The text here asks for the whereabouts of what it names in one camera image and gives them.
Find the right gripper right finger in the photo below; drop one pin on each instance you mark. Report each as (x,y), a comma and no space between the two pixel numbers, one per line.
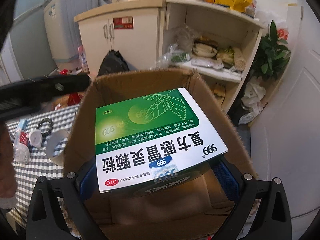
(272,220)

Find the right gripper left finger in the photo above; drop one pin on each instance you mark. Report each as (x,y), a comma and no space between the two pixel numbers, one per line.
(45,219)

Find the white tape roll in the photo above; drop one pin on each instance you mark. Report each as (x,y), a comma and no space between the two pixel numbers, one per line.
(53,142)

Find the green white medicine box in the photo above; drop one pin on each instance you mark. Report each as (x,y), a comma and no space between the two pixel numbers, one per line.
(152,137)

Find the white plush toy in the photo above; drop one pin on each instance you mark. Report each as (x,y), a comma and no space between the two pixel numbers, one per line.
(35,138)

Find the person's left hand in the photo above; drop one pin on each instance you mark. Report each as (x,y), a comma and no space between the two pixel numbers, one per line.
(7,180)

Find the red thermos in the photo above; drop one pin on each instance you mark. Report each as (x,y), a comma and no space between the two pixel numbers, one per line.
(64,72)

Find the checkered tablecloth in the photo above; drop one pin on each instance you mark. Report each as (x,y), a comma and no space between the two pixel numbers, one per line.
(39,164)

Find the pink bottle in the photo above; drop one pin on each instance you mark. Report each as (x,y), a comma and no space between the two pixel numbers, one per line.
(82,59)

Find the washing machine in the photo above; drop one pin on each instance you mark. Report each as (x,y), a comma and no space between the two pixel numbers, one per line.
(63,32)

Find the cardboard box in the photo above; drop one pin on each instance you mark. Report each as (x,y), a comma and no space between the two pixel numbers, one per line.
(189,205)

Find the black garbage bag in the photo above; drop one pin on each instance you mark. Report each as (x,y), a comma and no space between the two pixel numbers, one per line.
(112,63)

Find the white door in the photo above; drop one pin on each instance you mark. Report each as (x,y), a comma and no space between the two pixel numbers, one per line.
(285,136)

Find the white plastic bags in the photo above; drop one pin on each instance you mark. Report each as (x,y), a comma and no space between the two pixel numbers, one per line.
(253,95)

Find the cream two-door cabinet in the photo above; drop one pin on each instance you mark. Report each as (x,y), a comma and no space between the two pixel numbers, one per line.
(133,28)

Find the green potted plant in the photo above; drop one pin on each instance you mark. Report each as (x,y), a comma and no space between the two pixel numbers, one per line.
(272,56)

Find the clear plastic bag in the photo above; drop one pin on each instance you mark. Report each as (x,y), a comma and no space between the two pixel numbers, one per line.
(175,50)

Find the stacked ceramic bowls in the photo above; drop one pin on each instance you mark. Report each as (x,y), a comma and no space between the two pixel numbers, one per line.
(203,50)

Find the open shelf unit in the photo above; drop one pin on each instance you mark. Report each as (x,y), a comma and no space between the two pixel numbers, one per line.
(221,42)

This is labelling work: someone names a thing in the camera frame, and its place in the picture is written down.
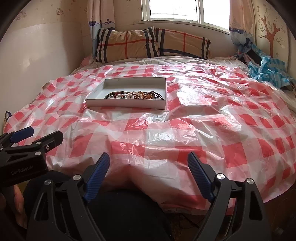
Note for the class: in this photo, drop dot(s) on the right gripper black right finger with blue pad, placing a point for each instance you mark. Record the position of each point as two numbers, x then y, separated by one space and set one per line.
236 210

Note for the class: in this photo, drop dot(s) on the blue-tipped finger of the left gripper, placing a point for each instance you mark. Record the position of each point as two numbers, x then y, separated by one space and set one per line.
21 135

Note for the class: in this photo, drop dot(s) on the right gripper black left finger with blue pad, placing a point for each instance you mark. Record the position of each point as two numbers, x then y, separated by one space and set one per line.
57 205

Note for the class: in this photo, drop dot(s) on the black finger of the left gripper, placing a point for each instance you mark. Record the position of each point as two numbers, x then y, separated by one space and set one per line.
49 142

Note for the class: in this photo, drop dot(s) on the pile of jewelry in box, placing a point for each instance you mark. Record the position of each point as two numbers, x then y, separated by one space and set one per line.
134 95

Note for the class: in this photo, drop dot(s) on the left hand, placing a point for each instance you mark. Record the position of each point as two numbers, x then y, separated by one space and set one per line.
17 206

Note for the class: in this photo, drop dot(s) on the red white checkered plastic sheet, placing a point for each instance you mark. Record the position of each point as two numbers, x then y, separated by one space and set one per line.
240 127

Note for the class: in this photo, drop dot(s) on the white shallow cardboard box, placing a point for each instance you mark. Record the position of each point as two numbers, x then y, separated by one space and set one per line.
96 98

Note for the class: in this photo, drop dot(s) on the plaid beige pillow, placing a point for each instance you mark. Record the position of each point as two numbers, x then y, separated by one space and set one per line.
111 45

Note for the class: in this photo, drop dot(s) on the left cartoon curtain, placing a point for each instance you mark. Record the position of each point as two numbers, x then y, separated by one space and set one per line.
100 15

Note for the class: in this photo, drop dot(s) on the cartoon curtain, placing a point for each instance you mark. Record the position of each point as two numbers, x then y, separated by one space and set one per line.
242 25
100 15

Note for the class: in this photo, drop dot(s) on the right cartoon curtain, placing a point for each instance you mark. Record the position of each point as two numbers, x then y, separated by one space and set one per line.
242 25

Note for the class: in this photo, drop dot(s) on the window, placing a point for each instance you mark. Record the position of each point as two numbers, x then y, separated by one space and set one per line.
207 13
|---|
* Problem to solve *
Without the pictures, copy all of the entries exactly as they appear.

* Written reply *
The text here asks for the whereabouts of what it names in one camera image and gives them.
Find the right gripper right finger in the photo below; drop one pin on each instance you mark. Report each as (x,y), a comma and no space between the two pixel numbers, one per line.
(272,220)

Find the right gripper left finger in the photo above; drop one pin on each instance you mark. Report each as (x,y), a comma and no space between the two pixel numbers, one per line.
(45,219)

Find the white tape roll in the photo above; drop one pin on each instance you mark. Report each as (x,y), a comma and no space between the two pixel numbers, one per line.
(53,142)

Find the green white medicine box in the photo above; drop one pin on each instance you mark. Report each as (x,y), a comma and no space between the two pixel numbers, one per line.
(152,137)

Find the white plush toy in the photo above; drop one pin on each instance you mark. Report each as (x,y), a comma and no space between the two pixel numbers, one per line.
(35,138)

Find the person's left hand in the photo above; drop one pin on each instance you mark. Report each as (x,y), a comma and no space between the two pixel numbers, one per line.
(7,180)

Find the red thermos in the photo above; drop one pin on each instance you mark. Report each as (x,y), a comma and no space between the two pixel numbers, one per line.
(64,72)

Find the checkered tablecloth in the photo above; drop one pin on each instance you mark. Report each as (x,y), a comma and no space between the two pixel numbers, one per line.
(39,164)

Find the pink bottle in the photo above; drop one pin on each instance you mark. Report each as (x,y), a comma and no space between the two pixel numbers, one per line.
(82,59)

Find the washing machine in the photo above; drop one pin on each instance you mark. Report each as (x,y), a comma and no space between the two pixel numbers, one per line.
(63,32)

Find the cardboard box in the photo above; drop one pin on each instance you mark. Report each as (x,y), a comma and no space between the two pixel numbers, one per line.
(189,205)

Find the black garbage bag in the photo above; drop one pin on each instance you mark. Report each as (x,y), a comma and no space between the two pixel numbers, one per line.
(112,63)

Find the white door in the photo above; drop one pin on each instance you mark. Report each as (x,y), a comma and no space between the two pixel numbers, one per line.
(285,136)

Find the white plastic bags in the photo above; drop one pin on each instance you mark. Report each as (x,y), a comma and no space between the two pixel numbers, one per line.
(253,95)

Find the cream two-door cabinet in the photo above; drop one pin on each instance you mark. Report each as (x,y), a comma and no space between the two pixel numbers, one per line.
(133,28)

Find the green potted plant in the photo above; drop one pin on each instance you mark. Report each as (x,y), a comma and no space between the two pixel numbers, one per line.
(272,56)

Find the clear plastic bag in the photo above; drop one pin on each instance you mark. Report each as (x,y), a comma and no space between the two pixel numbers, one per line.
(175,50)

Find the stacked ceramic bowls in the photo above; drop one pin on each instance you mark. Report each as (x,y), a comma and no space between the two pixel numbers, one per line.
(203,50)

Find the open shelf unit in the photo above; drop one pin on each instance you mark. Report each as (x,y), a comma and no space between the two pixel numbers, one per line.
(221,42)

This is labelling work: someone names a thing in the camera frame, and its place in the picture is written down.
Note for the class: in this photo, drop dot(s) on the right gripper black right finger with blue pad, placing a point for each instance you mark. Record the position of each point as two numbers, x then y, separated by one space and set one per line.
236 210

Note for the class: in this photo, drop dot(s) on the blue-tipped finger of the left gripper, placing a point for each instance you mark. Record the position of each point as two numbers, x then y, separated by one space and set one per line.
21 135

Note for the class: in this photo, drop dot(s) on the right gripper black left finger with blue pad, placing a point for each instance you mark. Record the position of each point as two numbers, x then y, separated by one space and set one per line.
57 205

Note for the class: in this photo, drop dot(s) on the black finger of the left gripper, placing a point for each instance you mark. Record the position of each point as two numbers, x then y, separated by one space and set one per line.
49 142

Note for the class: in this photo, drop dot(s) on the pile of jewelry in box, placing a point for each instance you mark. Record the position of each point as two numbers, x then y, separated by one space and set one per line.
134 95

Note for the class: in this photo, drop dot(s) on the left hand, placing a point for each instance you mark. Record the position of each point as two numbers, x then y, separated by one space and set one per line.
17 206

Note for the class: in this photo, drop dot(s) on the red white checkered plastic sheet, placing a point for each instance you mark. Record the position of each point as two numbers, x then y, separated by one space and set one per line.
240 127

Note for the class: in this photo, drop dot(s) on the white shallow cardboard box, placing a point for each instance you mark. Record the position of each point as two numbers, x then y, separated by one space and set one per line.
96 98

Note for the class: in this photo, drop dot(s) on the plaid beige pillow, placing a point for each instance you mark. Record the position of each point as two numbers, x then y, separated by one space and set one per line.
111 45

Note for the class: in this photo, drop dot(s) on the left cartoon curtain, placing a point for each instance you mark. Record the position of each point as two numbers, x then y, separated by one space and set one per line.
100 15

Note for the class: in this photo, drop dot(s) on the cartoon curtain, placing a point for each instance you mark. Record the position of each point as two numbers, x then y, separated by one space and set one per line.
242 25
100 15

Note for the class: in this photo, drop dot(s) on the right cartoon curtain, placing a point for each instance you mark. Record the position of each point as two numbers, x then y, separated by one space and set one per line.
242 25

Note for the class: in this photo, drop dot(s) on the window, placing a point for each instance you mark. Record the position of each point as two numbers, x then y, separated by one space and set one per line.
207 13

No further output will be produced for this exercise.